Oh, I see. I was in a hurry and perhaps confused UD_Portuguese-PUD with UD_Portuguese-GSD (unfortunately, not for the first time).

So while I agree that FEATS are useful and it would be nice to annotate them in GSD in the same way as in Bosque, it seems that fixing the errors reported by the validator should have a higher priority.

wellington36 commented 2 years ago

So while I agree that FEATS are useful and it would be nice to annotate them in GSD in the same way as in Bosque, it seems that fixing the errors reported by the validator should have a higher priority.

Really, knowing the amount of errors, I agree to work on these cases soon.

arademaker commented 2 years ago

Portuguese-GSD is a legacy treebank, meaning that it was allowed to release it even with these errors, but it is not a valid treebank.
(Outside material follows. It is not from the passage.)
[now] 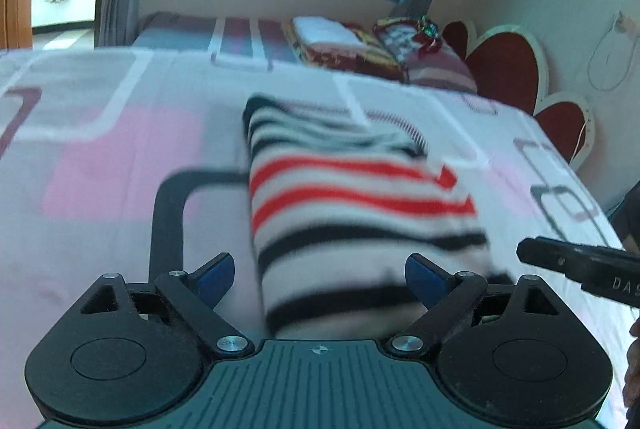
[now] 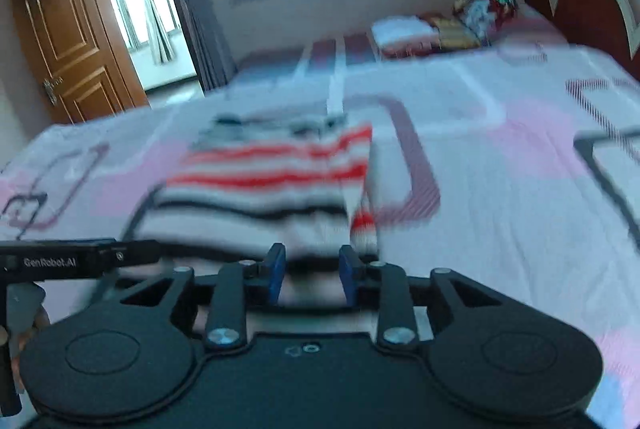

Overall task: Fold small clothes
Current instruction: 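Press the folded sweater bundle flat with both tools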

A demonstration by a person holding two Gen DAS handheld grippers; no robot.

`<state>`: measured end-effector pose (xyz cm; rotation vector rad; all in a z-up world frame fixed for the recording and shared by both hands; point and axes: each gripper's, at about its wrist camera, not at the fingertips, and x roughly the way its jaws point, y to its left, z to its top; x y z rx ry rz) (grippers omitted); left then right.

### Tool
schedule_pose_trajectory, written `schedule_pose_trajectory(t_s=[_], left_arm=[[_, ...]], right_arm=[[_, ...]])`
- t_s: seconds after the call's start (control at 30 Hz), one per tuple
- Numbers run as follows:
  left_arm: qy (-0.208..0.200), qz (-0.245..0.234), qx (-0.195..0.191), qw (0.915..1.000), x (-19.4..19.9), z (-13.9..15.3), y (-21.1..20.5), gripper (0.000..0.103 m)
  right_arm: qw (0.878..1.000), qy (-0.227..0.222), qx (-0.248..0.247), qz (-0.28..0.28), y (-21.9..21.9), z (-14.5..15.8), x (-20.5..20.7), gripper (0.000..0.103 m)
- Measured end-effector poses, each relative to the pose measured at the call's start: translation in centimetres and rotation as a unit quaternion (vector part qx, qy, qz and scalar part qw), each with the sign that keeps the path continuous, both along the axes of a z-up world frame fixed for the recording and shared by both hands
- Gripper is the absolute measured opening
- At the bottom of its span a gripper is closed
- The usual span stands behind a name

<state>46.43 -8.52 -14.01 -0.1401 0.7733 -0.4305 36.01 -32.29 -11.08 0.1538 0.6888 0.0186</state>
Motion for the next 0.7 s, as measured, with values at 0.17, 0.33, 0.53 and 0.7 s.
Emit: schedule_pose_trajectory(t_s=[0.17,0.33,0.53,0.7], left_arm=[[-0.021,-0.014,0.014,0.9996,2.2,1.7,-2.1,0.092],[-0.019,-0.007,0.016,0.9997,4.8,1.8,-4.3,0.092],[0.008,0.002,0.049,0.9987,6.7,-1.9,-5.6,0.093],[0.016,0.0,0.056,0.9983,7.2,-3.8,-5.4,0.094]], right_arm=[[1.0,-0.013,-0.017,0.009,-0.8,2.8,3.2,0.031],[0.998,-0.027,-0.04,0.032,-0.8,4.0,6.9,0.031],[1.0,0.002,-0.011,0.029,-1.3,-0.2,10.1,0.031],[0.999,0.035,-0.023,0.032,-1.6,-4.5,10.1,0.029]])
Spoiler: it is likely that the legacy status will not be granted forever. There are proposals to limit it to a certain number of years after the validator started reporting the error.

Yes @martinpopel, I also don't want to keep GSD as a legacy treebank. We are trying to put some time here to make it more compatible with the https://github.com/UniversalDependencies/UD_Portuguese-Bosque. I also agree that errors reported by the validate.py are the most important ones. BTW, how do you compare ud.MarkBugs block with the validate.py script?

martinpopel commented 2 years ago

how do you compare ud.MarkBugs block with the validate.py script?

They have different goals but they should be complementary.

All UD treebanks (except for the legacy ones) must pass validate.py. In ud.MarkBugs, I tried to focus on phenomena which are frequently annotation errors, but there may be rare exceptions which are OK, or rather questionable but not explicitly forbidden by the UD rules. ud.MarkBugs intentionally does not check low-level CoNLL-U format requirements - I did not want to duplicate the code of validate.py. Also the whole Udapi tries to be very forgiving (and fast) when reading CoNLL-U (because many of the problems can be fixed using Udapi) - it fails only on unrecoverable errors such as cycles in the basic dependencies.

I wrote ud.MarkBugs in 2017 and there are almost no updates since then. In 2017, I think there was no overlap, but meanwhile some of the checks were included in validate.py as well.

We can extend ud.MarkBugs with new checks if needed. It is being used for computing the stars indicating treebank quality, but that't just an informal visual aid (mostly for users who want to select the best treebank for a given language).